• Avrupa Adalet Divanı ve Alman Federal Mahkeme Kararları

    Alpay HEKİMLER

     

    Karar Tarihi : 29.10.2009

    Sayısı           : C-63/08

     

    Hamile işçilerin fesih bildirimine itiraz davası açabilmeleri için tanınan sürenin kısa tutulmuş olması, topluluk hukukuna aykırılık oluşturmaktadır.

     

    Özü:

    Hamile olan işçiler haksız feshe karşı etkin olarak kendilerini savunabilmelidirler. Avrupa Topluluğuna üye olan ülkelerin, hamile işçilerin iş sözleşmelerinin fesih kararları aleyhine açabilecekleri dava süresinin kısa tutmaları sebebiyle dezavantajlı duruma düşürmeleri, açıkça cinsiyet nedeniyle ayrımcılığa neden oluşturmaktadır. Açılacak olan dava konuları bağlamında sürenin kısa tutulup tutulmadığı konusunda (burada ele alınan davada Lüksemburg’da dava açma süresi 15 gün olarak belirlenmiştir) yerel mahkemeler karara bağlamak durumundadırlar.

    Olay:

    Avrupa Adalet Divanına intikal eden dava konusu olayın davacısı Lüksemburg’da bir işverenin yanında işçi olarak çalışmaktadır. İşveren, davalı ile aralarındaki iş sözleşmesini, davacının yükümlülüklerini ağır bir biçimde ihlal etmiş olması gerekçesiyle 25.01.2007 tarihinde feshetmiştir. Bir gün sonra davacı, işverene hamile olduğunu ve bu nedenle de fesih kararının geçersiz olduğunu ifade etmiştir. Davalı işveren bu bildirim üzerine herhangi bir eylemde bulunmamıştır. Davacı, 18.04.2007 tarihinde Lüksemburg İş Mahkemesine başvurarak, iş sözleşmesinin hamileliği nedeniyle fesih edildiğinin ve bu nedenle fesih kararının geçersiz olduğuna tespitine yönelik bir tespit davası açmıştır.

    Lüksemburg hukukuna göre aslında davanın gecikmeli olarak açıldığının belirlenmesi gerekir, çünkü hamile işçilerin özel fesih kapsamından yararlanabilmeleri için davanın en geç feshin ardından on beş gün içersinde dava başvurusunun yapılması gerekirdi. Lüksemburg yüksek yargı karalarına göre bu süre, kararının ilgili kişiye tebliği edilmesi ile değil, yazlı fesih bildiriminin postaya verilmesi ile birlikte işlemeye başlamaktadır.
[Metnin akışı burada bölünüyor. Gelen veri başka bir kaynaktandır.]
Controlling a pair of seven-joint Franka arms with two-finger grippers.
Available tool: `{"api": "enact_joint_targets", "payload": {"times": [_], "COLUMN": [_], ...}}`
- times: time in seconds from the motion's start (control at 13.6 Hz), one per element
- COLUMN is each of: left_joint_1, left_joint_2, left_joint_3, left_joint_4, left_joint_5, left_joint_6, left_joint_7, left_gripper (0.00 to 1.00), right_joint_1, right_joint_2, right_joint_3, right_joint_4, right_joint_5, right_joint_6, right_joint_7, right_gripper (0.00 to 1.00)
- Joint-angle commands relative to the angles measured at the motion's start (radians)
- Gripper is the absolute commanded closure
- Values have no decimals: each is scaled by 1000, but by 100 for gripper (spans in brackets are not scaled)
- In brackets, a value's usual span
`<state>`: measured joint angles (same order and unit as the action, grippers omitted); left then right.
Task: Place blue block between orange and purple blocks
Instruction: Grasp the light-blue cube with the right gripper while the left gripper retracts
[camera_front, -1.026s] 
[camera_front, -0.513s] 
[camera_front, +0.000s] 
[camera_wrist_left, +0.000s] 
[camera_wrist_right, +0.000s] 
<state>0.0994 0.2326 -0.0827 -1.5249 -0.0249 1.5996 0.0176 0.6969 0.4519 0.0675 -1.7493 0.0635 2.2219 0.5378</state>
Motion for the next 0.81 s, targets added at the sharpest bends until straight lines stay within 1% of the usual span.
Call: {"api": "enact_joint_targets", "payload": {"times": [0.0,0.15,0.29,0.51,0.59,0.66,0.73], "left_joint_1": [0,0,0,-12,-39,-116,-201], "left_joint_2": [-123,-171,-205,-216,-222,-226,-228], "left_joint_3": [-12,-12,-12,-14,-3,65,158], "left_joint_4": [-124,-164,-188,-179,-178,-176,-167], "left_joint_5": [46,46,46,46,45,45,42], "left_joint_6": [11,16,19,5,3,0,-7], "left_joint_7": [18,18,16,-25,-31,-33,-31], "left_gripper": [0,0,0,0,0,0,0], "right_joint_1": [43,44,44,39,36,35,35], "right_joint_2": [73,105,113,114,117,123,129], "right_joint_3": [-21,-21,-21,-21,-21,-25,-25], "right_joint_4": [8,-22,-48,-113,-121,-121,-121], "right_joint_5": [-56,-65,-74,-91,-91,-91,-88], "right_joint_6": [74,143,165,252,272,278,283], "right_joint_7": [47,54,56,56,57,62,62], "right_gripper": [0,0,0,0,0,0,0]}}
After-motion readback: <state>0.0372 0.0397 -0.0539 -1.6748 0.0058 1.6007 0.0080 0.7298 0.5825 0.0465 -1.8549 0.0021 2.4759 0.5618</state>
Lüksemburg hukukunun özellikli bir düzenlemesi ise, bir işçinin hamileliği nedeniyle iş sözleşmesi feshedilmesi durumunda, ilgili işçinin tazminat talebiyle değil, sadece işe iade amaçlı dava açabilmesine olanak tanımasıdır.
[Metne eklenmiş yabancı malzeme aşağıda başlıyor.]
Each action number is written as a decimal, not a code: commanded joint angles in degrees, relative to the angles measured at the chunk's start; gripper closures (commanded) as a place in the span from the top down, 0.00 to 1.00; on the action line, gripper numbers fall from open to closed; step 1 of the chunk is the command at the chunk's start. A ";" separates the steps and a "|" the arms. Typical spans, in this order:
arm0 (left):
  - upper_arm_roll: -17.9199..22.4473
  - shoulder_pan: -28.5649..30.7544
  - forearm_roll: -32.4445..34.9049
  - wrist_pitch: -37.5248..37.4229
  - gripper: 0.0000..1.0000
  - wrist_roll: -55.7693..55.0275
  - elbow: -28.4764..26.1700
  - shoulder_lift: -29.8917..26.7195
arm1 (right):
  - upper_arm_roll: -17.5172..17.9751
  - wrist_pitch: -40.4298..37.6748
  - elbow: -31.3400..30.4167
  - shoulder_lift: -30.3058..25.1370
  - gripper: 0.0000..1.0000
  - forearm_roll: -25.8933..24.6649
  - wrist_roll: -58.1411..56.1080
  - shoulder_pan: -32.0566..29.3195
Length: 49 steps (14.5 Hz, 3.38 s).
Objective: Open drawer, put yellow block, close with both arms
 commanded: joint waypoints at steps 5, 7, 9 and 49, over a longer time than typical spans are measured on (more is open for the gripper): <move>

    Davayı bakan İş Mahkemesi konuyu Avrupa Adalet Divanına intikal ettirerek, hamilelik süreci esnasında dava açma süresinin kısa tutulması ve işverenlerden tazminat talep yolunun kapalı tutuluyor olmasının Topluluk Hukuku ile uyumlu olup olmadığının belirlenmesini istemiştir. Avrupa Adalet Divanı, dava konusu olay ile ilgili olarak Topluluk Hukukunun ihlal edilmiş olunabilineceğine, ancak nihai kararının ulusal mahkemeler tarafından verilmesi gerektiğine hükmetmiştir.

    Gerekçe:

    Hamile olan işçilerin iş sözleşmeleri şayet feshedilecek ise, bu durumda kendilerine haksız feshe karşı dava açabilmeleri için makul bir sürenin tanınması gerekmektedir. Bu süreye aynı zamanda hukuksal destek almak için yeterli sürenin de dahil edilmesi gerekmektedir. Bu sürelerin tayin edilmesi esas itibariyle geçerlidir. Ancak bu süreler, Topluluk Hukuku kapsamında sağlanılmış olan hakların uygulanılmasını (özellikle 92/85EWG Direktifi kapsamında sağlanılan hakları) kısıtlayacak, hatta engel teşkil edecek düzeyde belirlenmemesi gerekmektedir.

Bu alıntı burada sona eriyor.